On 08 Oct 2012, at 22:38, Craig Weinberg wrote:
"If the universe were a simulation, would the constant speed of
light correspond to the clock speed driving the simulation? In other
words, the “CPU speed?”
As we are “inside” the simulation, all attempts to measure the speed
of the simulation appear as a constant value.
Light “executes” (what we call “movement”) at one instruction per
cycle.
Any device we built to attempt to measure the speed of light is also
inside the simulation, so even though the “outside” CPU clock could
be changing speed, we will always see it as the same constant value.
A “cycle” is how long it takes all the information in the universe
to update itself relative to each other. That is all the speed of
light really is. The speed of information updating in the universe…
(more here http://www.quora.com/Physics/If-the-universe-were-a-simulation-would-the-constant-speed-of-light-correspond-to-the-clock-speed-driving-the-simulation-In-other-words-the-CPU-speed?)
I can make the leap from CPU clock frequency to the speed of light
in a vacuum if I view light as an experienced event or energy state
which occurs local to matter rather than literally traveling through
space. With this view, the correlation between distance and latency
is an organizational one, governing sequence and priority of
processing rather than the presumed literal existence of racing
light bodies (photons).
This would be consistent with your model of Matrix-universe on a
meta-universal CPU in that light speed is simply the frequency at
which the computer processes raw bits. The change of light speed
when propagating through matter or gravitational fields etc wouldn’t
be especially consistent with this model…why would the ghost of a
supernova slow down the cosmic computer in one area of memory, etc?
The model that I have been developing suggests however that the CPU
model would not lead to realism or significance though, and could
only generate unconscious data manipulations. In order to have
symbol grounding in genuine awareness, I think that instead of a CPU
cranking away rendering the entire cosmos over and over as a bulwark
against nothingness, I think that the cosmos must be rooted in
stasis. Silence. Solitude. This is not nothingness however, it is
everythingness. A universal inertial frame which loses nothing but
rather continuously expands within itself by taking no action at all.
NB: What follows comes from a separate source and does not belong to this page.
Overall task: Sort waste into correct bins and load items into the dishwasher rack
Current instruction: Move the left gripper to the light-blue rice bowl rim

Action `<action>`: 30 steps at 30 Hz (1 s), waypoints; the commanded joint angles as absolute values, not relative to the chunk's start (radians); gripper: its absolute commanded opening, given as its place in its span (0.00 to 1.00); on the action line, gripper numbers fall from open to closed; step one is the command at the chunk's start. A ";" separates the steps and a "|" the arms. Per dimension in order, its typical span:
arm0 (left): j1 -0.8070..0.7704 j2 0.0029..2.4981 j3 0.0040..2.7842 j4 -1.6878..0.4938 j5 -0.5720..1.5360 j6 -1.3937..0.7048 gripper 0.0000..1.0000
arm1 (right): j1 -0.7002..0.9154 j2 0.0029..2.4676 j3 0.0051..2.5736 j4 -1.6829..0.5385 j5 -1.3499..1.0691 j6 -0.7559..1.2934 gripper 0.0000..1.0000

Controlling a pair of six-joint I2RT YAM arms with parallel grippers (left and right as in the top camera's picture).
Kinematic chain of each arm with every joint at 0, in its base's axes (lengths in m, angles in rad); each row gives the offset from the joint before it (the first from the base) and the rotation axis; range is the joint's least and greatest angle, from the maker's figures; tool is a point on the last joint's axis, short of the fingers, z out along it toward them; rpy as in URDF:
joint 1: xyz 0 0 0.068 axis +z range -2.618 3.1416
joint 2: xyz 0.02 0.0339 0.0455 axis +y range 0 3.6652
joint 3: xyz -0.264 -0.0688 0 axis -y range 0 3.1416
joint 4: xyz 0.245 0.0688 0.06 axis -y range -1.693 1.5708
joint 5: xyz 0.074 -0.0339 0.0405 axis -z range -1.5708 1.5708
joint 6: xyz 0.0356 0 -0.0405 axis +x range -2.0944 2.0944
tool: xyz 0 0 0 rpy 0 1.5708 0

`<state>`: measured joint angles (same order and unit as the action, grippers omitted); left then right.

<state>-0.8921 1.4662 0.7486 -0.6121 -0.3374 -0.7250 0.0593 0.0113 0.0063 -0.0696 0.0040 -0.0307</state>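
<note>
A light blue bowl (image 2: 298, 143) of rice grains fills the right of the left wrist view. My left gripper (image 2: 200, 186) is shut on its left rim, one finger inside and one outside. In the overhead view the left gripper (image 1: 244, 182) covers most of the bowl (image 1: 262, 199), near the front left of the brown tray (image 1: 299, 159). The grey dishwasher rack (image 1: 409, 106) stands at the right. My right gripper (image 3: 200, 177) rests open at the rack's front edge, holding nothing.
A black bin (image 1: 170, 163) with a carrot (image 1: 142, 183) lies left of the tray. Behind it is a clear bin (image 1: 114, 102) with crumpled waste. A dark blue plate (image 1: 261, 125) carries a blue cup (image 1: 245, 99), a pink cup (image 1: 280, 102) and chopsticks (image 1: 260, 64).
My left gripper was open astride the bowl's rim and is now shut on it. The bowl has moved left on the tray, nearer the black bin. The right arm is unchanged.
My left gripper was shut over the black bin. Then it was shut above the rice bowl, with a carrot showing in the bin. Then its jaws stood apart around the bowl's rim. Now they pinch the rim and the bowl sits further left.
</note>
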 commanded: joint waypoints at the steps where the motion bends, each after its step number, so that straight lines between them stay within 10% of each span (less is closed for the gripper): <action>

The universe doesn’t need to be racing to mechanically redraw the
cosmos over and over because what it has drawn already has no place
to disappear to. It can only seem to disappear through…
…
…
…
latency.
The universe as we know it then arises out of nested latencies. A
meta-diffraction of symmetrically juxtaposed latency-generating
methodologies. Size, scale, distance, mass, and density on the
public side, richness, depth, significance, and complexity on the
private side. Through these complications, the cosmic CPU is cast as
a theoretical shadow, when the deeper reality is that rather than
zillions of cycles per second, the real mainframe is the slowest
possible computer. It can never complete even one cycle. How can it,
when it has all of these subroutines that need to complete their
cycles first?
?
If the universe is a simulation (which it can't, by comp, but let us
say), then if the computer clock is changed, the internal creatures
will not see any difference. Indeed it is a way to understand that
such a "time" does not need to be actualized. Like in COMP and GR.